Wrinkles and wrinklons: magnetic films with tuneable topographies

The development of modern electronics relies on the constant miniaturization of its components. However, it has become increasingly difficult to shrink conventional electronic components and alternative logical architectures are presently being explored. In this context, magnetic materials offer a broad range of possibilities for the development of data processing schemes. A promising concept exploits spin wave propagation and interference to carry information and perform logical operations. Spin waves are collective excitations of the electronic spins, which can replace electron transport as carriers of information, eliminating electric current and thus minimizing heat dissipation. Such spin waves can be used in brain-inspired architectures for data processing. However, challenges remain to scale down the size of the structures and to achieve the necessary properties for practical implementation. 

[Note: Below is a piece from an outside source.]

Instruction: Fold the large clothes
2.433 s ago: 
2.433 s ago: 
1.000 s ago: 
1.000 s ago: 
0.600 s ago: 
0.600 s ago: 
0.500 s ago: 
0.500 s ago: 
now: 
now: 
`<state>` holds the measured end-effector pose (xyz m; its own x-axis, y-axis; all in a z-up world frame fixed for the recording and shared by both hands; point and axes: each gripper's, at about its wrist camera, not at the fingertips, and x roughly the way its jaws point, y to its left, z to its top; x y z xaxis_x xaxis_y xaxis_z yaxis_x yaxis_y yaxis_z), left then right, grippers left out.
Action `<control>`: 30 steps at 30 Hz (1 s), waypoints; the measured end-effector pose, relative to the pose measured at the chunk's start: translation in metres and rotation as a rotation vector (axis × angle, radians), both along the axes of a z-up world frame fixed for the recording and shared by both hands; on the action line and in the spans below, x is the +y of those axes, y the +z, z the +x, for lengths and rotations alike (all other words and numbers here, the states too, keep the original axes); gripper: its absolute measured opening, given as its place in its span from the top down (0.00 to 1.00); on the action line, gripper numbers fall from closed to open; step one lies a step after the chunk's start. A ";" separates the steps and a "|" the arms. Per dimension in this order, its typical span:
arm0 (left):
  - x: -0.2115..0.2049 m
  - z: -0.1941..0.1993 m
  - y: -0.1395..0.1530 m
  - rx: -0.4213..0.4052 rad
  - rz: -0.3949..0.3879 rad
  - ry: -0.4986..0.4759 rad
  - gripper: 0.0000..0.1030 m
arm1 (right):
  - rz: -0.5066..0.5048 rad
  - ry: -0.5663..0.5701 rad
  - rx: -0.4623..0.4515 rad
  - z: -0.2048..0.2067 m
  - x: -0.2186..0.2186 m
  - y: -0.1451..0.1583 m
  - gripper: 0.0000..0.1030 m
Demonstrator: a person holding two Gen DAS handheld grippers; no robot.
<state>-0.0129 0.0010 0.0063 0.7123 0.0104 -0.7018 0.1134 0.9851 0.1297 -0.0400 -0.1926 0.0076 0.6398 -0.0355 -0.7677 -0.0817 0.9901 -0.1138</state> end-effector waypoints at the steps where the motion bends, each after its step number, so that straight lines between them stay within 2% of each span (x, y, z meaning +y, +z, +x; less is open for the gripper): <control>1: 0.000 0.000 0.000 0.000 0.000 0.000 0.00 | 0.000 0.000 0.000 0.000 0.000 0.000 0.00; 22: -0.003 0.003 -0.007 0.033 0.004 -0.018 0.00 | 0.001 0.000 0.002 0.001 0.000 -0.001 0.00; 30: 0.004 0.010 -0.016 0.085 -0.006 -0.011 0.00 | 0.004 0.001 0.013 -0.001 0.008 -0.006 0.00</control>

In this project, we aim to combine magnetic thin films with graphene in order to achieve novel magnetic properties. Graphene is a single layer of carbon atoms arranged on a hexagonal lattice, forming very thin sheets. Here, we intend to exploit the fact that graphene sheets are not flat: instead, they are wrinkled and these wrinkles have a size of a few tens of nanometers or about ten thousand times smaller than the width of a hair. Moreover, the number and size of these wrinkles can be controlled by applying stress to the sheet of graphene. At the edges of the sheet, wrinkles merge and give rise to structures called wrinklons. We will to explore the possibility of imprinting these wrinkles onto magnetic films in order to achieve novel properties. In particular, by tuning the shape of the graphene, we aim to create a system in which spin waves can propagate through the wrinkles and, at the same time perform logical operations in the wrinklons regions, where the spin waves can interfere. 

In a larger context, modern electronic devices create vast amounts of waste heat because data is manipulated by moving electrons in a logic processor. Our research will explore the possibility of realizing a material enabling more efficient computing architectures in which transport and logical operations are simultaneously possible without using electric current, thus minimizing heat dissipation.